Input data:

■ ■ ■

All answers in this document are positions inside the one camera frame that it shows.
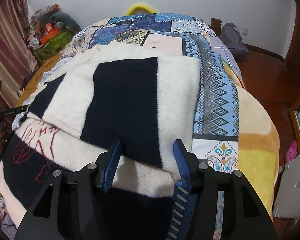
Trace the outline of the grey bag on floor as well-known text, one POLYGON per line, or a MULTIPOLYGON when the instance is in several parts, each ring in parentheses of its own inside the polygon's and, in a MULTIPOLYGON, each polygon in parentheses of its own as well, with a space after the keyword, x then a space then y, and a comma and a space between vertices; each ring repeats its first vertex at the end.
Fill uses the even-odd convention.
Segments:
POLYGON ((232 22, 226 23, 221 28, 221 41, 228 47, 234 58, 243 58, 249 52, 238 28, 232 22))

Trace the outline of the yellow orange fleece blanket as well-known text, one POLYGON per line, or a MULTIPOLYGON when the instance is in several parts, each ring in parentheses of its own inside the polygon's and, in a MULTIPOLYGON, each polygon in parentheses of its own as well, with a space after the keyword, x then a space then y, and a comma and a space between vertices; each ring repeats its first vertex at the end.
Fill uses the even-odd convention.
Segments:
POLYGON ((241 170, 272 213, 274 186, 279 173, 280 139, 264 107, 245 89, 239 67, 225 44, 208 32, 204 35, 212 51, 221 56, 225 75, 238 94, 238 139, 194 139, 192 150, 207 159, 217 171, 241 170))

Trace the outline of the cream navy striped cat sweater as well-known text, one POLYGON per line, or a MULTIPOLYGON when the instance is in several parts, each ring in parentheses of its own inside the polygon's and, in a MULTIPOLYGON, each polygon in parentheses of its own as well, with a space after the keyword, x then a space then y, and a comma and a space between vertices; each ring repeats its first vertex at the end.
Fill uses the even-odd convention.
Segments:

■ ■ ■

Problem statement:
A word-for-word copy of the material is required; pictures stay out of it.

Task solution:
All answers in this document are positions inside the one camera frame that it shows.
Trace the outline of the grey bag on floor as well-known text, one POLYGON per line, or a MULTIPOLYGON when the instance is in several parts, each ring in parentheses of its own inside the polygon's and, in a MULTIPOLYGON, each polygon in parentheses of its own as well, with a space after the keyword, x then a space then y, and a comma and a space between vertices; each ring repeats its first vertex at the end.
Fill uses the even-odd convention.
Segments:
POLYGON ((232 22, 226 23, 221 28, 221 41, 228 47, 234 58, 243 58, 249 52, 238 28, 232 22))

Trace the outline of the yellow orange fleece blanket as well-known text, one POLYGON per line, or a MULTIPOLYGON when the instance is in several parts, each ring in parentheses of its own inside the polygon's and, in a MULTIPOLYGON, each polygon in parentheses of its own as well, with a space after the keyword, x then a space then y, and a comma and a space between vertices; each ring repeats its first vertex at the end.
Fill uses the even-odd convention.
Segments:
POLYGON ((241 170, 272 213, 274 186, 279 173, 280 139, 264 107, 245 89, 239 67, 225 44, 208 32, 204 35, 212 51, 221 56, 225 75, 238 94, 238 139, 194 139, 192 150, 207 159, 217 171, 241 170))

Trace the outline of the cream navy striped cat sweater as well-known text, one POLYGON per line, or a MULTIPOLYGON when the instance is in several parts, each ring in parentheses of its own inside the polygon's and, in a MULTIPOLYGON, each polygon in parentheses of its own as well, with a space after the keyword, x then a space then y, and a comma and a space between vertices; each ring repeats its first vertex at the end.
Fill uses the even-odd convention.
Segments:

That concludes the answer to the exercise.